HB 25‑44 would create a phased pilot adjudication for the Upper Columbia, prioritizing early tribal and federal settlement talks and delaying wider summonses until a later phase; tribal leaders and Ecology supported streamlining while the Yakama Nation expressed concern that the proposal could exclude relevant treaty claims and create legal risk.

Committee members heard testimony on House Bill 25‑44, a pilot approach to the Upper Columbia River general water adjudication that would phase summonses and prioritize tribal and federal claimants in early settlement discussions.

Lily Smith, committee staff, summarized the bill as authorizing a two‑phase adjudication: a first phase to bring forward tribal and federal claimants (with that phase potentially lasting until 2033 or settlement) and a second phase to bring in all remaining claimants; the Department of Ecology would submit a report with recommendations by June 2035.

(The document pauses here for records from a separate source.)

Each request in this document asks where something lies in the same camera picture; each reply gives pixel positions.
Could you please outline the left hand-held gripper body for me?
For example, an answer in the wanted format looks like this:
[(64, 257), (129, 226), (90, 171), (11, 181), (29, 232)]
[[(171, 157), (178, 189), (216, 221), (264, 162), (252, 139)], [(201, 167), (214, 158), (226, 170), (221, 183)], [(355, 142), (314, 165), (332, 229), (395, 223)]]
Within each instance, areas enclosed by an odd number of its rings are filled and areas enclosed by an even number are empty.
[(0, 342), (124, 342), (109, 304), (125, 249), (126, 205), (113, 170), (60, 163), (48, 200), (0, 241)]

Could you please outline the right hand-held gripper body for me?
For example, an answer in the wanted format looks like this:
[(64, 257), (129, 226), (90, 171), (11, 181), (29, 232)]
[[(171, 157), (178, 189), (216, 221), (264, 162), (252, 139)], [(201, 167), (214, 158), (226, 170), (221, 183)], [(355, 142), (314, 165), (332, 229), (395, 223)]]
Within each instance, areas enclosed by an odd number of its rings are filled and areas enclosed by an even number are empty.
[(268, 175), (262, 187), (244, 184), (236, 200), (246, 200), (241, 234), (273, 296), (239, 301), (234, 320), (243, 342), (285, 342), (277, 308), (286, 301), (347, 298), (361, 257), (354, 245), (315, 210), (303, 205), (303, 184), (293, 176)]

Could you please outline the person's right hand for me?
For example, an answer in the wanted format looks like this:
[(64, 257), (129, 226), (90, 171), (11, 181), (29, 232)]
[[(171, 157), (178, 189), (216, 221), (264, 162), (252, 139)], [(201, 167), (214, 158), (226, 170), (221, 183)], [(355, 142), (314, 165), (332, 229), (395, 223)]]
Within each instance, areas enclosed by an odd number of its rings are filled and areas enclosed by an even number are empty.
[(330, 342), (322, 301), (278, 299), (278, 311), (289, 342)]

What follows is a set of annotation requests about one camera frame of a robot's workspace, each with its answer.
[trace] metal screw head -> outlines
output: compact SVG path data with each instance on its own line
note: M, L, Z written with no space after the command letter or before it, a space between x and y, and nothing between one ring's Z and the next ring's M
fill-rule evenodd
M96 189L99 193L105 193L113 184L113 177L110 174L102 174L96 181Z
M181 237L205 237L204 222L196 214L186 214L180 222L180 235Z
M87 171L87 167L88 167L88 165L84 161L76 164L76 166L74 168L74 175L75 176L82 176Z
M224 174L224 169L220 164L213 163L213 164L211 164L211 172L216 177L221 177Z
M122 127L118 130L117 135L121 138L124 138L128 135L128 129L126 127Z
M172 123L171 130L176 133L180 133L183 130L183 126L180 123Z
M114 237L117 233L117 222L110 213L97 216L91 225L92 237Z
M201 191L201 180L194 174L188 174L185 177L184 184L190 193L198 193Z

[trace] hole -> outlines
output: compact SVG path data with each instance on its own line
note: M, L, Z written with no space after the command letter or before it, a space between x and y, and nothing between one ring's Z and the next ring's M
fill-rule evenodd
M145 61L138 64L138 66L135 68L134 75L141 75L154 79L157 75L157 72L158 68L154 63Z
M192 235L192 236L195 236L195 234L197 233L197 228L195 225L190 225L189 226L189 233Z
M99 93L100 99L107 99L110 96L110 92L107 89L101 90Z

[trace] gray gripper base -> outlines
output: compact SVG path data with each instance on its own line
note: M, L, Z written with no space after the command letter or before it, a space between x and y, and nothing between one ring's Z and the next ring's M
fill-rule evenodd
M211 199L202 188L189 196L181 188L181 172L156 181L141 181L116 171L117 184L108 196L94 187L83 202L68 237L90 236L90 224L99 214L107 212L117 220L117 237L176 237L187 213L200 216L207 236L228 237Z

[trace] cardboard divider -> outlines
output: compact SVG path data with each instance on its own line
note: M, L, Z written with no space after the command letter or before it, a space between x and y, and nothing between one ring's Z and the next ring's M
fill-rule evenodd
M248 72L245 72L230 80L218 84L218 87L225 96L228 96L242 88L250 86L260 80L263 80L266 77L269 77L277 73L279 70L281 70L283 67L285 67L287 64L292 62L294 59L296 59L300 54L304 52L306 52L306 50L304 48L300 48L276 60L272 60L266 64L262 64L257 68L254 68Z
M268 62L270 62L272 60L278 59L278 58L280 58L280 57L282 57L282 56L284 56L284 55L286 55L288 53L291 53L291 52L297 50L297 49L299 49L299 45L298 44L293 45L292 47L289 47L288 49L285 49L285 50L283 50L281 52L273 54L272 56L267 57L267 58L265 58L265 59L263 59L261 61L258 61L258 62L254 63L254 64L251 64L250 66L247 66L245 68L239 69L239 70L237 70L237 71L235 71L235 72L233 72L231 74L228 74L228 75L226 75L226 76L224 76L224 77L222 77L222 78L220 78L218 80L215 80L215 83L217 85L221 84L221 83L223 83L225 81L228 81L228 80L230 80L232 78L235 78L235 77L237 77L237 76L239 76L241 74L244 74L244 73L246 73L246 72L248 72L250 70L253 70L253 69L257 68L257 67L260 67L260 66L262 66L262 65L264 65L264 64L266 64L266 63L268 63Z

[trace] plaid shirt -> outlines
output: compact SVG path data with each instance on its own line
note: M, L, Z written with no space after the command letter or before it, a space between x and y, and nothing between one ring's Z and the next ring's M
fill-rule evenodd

Conveying tribal support, Jared Michael Erickson, chairman of the Confederated Tribes of the Colville Reservation, said the phased approach could make settlement negotiations more efficient and reduce lengthy litigation. Mel Tenaskett of the Colville Confederated Tribes described long‑standing tribal water claims and urged a process that ensures federal participation and settlement opportunities early in the adjudication.

Ecology’s Ria Burns supported the pilot and said it would preserve due process while allowing federal/tribal settlement talks to proceed without requiring all water users to immediately commit resources to court proceedings.

The Yakama Nation’s Danielle Squiox opposed the bill as drafted, saying the proposal’s geographic scope and tribe‑selection approach risk excluding tribes with treaty‑based instream flow interests and creating avoidable legal challenges. Squiox said the pilot’s boundary ends upstream of parts of Yakama Nation treaty territory and that excluding affected tribes would not meaningfully streamline the process.

The committee did not vote; staff and stakeholders signaled additional negotiation and suggested amendments to address federal participation, irrigation district concerns and tribal inclusion.